Aim of the task:
The word to find is "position". Copy each line of the material that contains it.

BEGIN

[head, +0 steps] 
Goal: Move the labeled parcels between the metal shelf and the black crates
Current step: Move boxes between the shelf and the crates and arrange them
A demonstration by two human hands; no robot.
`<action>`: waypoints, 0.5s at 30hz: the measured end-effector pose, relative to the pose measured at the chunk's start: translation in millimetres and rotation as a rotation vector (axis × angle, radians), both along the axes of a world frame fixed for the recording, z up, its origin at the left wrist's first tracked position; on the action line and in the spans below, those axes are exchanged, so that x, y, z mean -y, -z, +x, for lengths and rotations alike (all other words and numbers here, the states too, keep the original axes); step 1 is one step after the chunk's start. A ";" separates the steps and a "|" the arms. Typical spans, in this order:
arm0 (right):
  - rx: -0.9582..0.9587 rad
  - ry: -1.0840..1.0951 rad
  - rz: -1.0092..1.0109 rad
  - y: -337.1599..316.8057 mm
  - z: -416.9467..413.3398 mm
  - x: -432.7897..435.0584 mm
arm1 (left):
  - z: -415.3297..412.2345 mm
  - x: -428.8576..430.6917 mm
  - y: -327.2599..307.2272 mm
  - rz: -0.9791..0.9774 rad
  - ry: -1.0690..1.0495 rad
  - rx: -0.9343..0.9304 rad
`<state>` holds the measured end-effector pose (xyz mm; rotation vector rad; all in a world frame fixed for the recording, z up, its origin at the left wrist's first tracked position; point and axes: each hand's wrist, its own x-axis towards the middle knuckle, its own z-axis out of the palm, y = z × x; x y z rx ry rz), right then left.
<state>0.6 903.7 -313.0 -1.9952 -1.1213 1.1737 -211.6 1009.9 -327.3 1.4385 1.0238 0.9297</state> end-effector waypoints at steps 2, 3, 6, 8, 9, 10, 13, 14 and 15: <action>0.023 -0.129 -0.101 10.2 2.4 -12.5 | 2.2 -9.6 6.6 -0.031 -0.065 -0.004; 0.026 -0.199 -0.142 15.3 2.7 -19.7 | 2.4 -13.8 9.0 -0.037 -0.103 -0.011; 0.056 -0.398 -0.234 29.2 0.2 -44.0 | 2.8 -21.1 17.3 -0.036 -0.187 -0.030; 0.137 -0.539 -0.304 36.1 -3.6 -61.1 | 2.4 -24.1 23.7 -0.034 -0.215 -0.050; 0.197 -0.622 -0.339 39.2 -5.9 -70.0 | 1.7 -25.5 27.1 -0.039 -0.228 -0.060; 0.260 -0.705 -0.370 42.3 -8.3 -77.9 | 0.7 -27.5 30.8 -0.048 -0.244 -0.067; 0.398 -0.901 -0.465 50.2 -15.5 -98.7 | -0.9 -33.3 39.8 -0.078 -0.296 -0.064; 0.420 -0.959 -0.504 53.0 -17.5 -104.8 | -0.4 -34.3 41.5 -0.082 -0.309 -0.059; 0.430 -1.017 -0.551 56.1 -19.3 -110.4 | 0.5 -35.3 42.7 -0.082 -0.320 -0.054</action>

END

Answer section:
`<action>`: waypoints, 0.5s at 30hz: the measured end-effector pose, relative to the pose measured at the chunk's start: translation in millimetres and rotation as a rotation vector (axis × angle, radians), both along the axes of a world frame fixed for the recording, z up, its origin at the left wrist's first tracked position; on the action line and in the spans below, those axes are exchanged, so that x, y, z mean -y, -z, +x, for lengths and rotations alike (all other words and numbers here, the states too, keep the original axes); step 1 is one step after the chunk's start. A ";" separates the steps and a "|" the arms. Typical spans, in this order:
`<state>` holds the measured end-effector pose (xyz mm; rotation vector rad; all in a world frame fixed for the recording, z up, its origin at the left wrist's first tracked position; point and axes: each hand's wrist, its own x-axis towards the middle knuckle, its own z-axis out of the palm, y = z × x; x y z rx ry rz), right then left.

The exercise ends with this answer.